◆ **TASK GOAL**
Set down the lines that begin at the top of the records and end with the line containing "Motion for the", and drop every picture.

◆ **DATA FOR THE TASK**

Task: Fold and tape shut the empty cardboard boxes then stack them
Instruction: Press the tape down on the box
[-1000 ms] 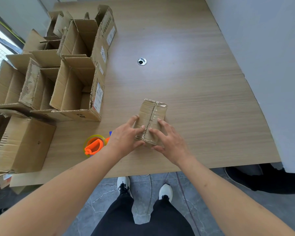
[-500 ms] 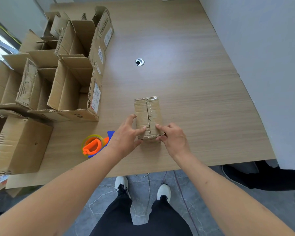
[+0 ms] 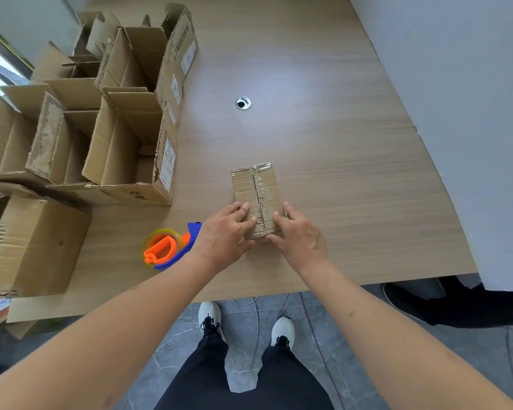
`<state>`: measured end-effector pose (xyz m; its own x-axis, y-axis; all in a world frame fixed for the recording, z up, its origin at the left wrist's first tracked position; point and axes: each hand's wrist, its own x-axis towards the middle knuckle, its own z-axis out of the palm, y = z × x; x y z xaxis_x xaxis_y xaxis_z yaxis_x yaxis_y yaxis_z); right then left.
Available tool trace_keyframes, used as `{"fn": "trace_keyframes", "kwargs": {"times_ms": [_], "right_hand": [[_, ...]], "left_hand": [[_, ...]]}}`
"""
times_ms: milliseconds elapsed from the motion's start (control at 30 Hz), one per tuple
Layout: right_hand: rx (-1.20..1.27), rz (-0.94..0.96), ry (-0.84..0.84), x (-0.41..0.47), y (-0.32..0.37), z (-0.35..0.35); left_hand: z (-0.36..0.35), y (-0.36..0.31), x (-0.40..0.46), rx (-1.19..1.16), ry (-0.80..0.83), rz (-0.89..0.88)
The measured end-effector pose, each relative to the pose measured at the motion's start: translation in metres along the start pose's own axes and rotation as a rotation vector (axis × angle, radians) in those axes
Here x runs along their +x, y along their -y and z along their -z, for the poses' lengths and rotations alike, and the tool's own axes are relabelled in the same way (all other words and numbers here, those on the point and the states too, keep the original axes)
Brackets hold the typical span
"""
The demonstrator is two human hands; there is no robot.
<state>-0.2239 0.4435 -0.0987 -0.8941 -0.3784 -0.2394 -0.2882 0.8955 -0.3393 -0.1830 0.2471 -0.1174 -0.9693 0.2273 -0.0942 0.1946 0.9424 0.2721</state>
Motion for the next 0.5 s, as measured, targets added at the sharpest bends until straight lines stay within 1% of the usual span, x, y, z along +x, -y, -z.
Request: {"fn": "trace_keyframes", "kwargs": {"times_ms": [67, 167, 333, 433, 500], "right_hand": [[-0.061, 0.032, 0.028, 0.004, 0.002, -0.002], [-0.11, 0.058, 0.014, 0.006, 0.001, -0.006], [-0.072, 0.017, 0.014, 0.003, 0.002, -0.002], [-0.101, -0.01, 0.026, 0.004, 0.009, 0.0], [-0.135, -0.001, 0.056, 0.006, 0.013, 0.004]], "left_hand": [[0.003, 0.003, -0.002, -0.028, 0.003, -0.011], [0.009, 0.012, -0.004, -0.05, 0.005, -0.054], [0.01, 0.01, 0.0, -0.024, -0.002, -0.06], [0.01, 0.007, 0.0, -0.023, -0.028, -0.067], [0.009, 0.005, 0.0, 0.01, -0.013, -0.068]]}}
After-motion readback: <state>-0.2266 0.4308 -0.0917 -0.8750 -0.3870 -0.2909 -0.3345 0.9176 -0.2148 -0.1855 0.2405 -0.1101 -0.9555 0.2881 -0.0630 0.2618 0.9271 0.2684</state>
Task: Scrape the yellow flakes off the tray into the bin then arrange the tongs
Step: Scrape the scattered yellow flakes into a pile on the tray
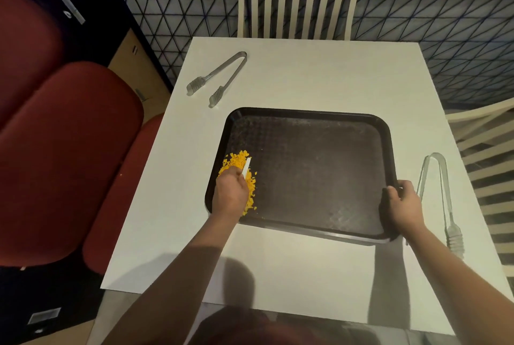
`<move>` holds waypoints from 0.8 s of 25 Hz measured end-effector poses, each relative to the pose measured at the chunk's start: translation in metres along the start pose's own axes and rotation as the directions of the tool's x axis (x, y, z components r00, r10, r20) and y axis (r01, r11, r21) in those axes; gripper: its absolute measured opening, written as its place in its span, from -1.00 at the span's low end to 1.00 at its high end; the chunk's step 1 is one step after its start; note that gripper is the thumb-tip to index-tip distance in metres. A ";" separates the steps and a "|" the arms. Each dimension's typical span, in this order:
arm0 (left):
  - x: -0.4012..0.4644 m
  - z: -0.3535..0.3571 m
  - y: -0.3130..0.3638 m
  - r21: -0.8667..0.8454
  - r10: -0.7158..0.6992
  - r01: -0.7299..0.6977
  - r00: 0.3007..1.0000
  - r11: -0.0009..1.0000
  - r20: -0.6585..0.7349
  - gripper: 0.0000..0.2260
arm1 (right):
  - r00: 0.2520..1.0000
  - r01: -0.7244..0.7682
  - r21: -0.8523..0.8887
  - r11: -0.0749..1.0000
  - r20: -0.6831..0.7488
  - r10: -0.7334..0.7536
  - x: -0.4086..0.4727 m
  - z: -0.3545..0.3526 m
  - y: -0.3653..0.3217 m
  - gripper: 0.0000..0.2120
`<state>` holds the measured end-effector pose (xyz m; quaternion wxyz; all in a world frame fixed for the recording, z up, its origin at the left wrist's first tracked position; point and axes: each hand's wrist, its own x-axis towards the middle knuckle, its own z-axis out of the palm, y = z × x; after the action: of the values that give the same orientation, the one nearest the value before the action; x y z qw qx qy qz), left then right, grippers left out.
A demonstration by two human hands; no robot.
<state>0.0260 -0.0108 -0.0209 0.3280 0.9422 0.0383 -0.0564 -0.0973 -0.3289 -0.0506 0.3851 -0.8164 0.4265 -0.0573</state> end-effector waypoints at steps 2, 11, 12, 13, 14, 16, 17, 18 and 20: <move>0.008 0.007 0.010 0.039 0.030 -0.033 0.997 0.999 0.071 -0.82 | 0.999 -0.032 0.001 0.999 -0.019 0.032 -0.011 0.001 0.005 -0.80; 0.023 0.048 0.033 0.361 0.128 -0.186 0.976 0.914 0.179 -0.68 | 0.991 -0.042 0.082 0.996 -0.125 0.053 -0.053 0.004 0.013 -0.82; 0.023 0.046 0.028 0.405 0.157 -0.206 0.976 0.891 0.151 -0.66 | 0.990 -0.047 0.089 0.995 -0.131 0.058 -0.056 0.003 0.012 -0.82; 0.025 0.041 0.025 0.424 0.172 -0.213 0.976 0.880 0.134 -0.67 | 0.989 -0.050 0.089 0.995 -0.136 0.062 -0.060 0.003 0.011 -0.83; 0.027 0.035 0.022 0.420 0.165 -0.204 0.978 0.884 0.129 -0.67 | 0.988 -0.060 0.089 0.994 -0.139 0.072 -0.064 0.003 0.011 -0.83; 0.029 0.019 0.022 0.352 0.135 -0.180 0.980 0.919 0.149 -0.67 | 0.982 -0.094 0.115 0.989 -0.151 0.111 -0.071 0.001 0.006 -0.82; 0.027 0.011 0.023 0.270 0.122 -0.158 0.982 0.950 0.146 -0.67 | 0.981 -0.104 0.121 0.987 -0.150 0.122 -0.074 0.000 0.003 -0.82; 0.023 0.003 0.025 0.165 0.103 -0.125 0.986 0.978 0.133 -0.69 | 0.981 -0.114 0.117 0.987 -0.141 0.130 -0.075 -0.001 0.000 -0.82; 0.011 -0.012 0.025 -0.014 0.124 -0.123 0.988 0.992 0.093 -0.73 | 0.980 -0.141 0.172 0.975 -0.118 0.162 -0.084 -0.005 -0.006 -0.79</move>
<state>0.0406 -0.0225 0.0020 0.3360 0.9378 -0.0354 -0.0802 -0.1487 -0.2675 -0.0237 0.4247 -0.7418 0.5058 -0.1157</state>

◆ **TASK ANSWER**
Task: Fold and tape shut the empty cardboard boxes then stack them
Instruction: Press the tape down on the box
[-1000 ms] 
[-500 ms] 
[+0 ms] 
`<state>`: measured end-effector pose (xyz m; its own x-axis, y-axis; all in a world frame fixed for the recording, z up, its origin at the left wrist's first tracked position; point and axes: each hand's wrist, its own x-axis towards the middle knuckle, its own z-axis out of the palm, y = z × x; x y z xaxis_x xaxis_y xaxis_z yaxis_x yaxis_y yaxis_z); right then left.
Available tool trace_keyframes, used as `{"fn": "trace_keyframes", "kwargs": {"times_ms": [_], "right_hand": [[_, ...]], "left_hand": [[_, ...]]}}`
"""
times_ms: milliseconds elapsed from the motion's start (control at 30 Hz), one per tuple
Layout: right_hand: rx (-1.20..1.27), rz (-0.94..0.96), ry (-0.84..0.84), x (-0.41..0.47), y (-0.32..0.37), z (-0.35..0.35); left_hand: z (-0.36..0.35), y (-0.36..0.31), x (-0.40..0.46), rx (-1.19..1.16), ry (-0.80..0.83), rz (-0.89..0.88)
The measured end-effector pose, each relative to the pose measured at the motion's start: translation in metres along the start pose's own axes and rotation as a rotation vector (axis × angle, radians) in those axes
Here x runs along their +x, y along their -y and z along their -z, for the poses' lengths and rotations alike, and the tool's own axes are relabelled in the same way (all other words and numbers here, those on the point and the states too, keep the original axes)
Brackets hold the typical span
"""
The demonstrator is two human hands; there is no robot.
<state>-0.2239 0.4435 -0.0987 -0.8941 -0.3784 -0.2394 -0.2882 0.8955 -0.3393 -0.1830 0.2471 -0.1174 -0.9693 0.2273 -0.0942 0.1946 0.9424 0.2721</state>
Motion for the next 0.5 s, as measured, targets added at the sharpest bends until straight lines stay within 1% of the usual span, x, y, z along +x, -y, -z.

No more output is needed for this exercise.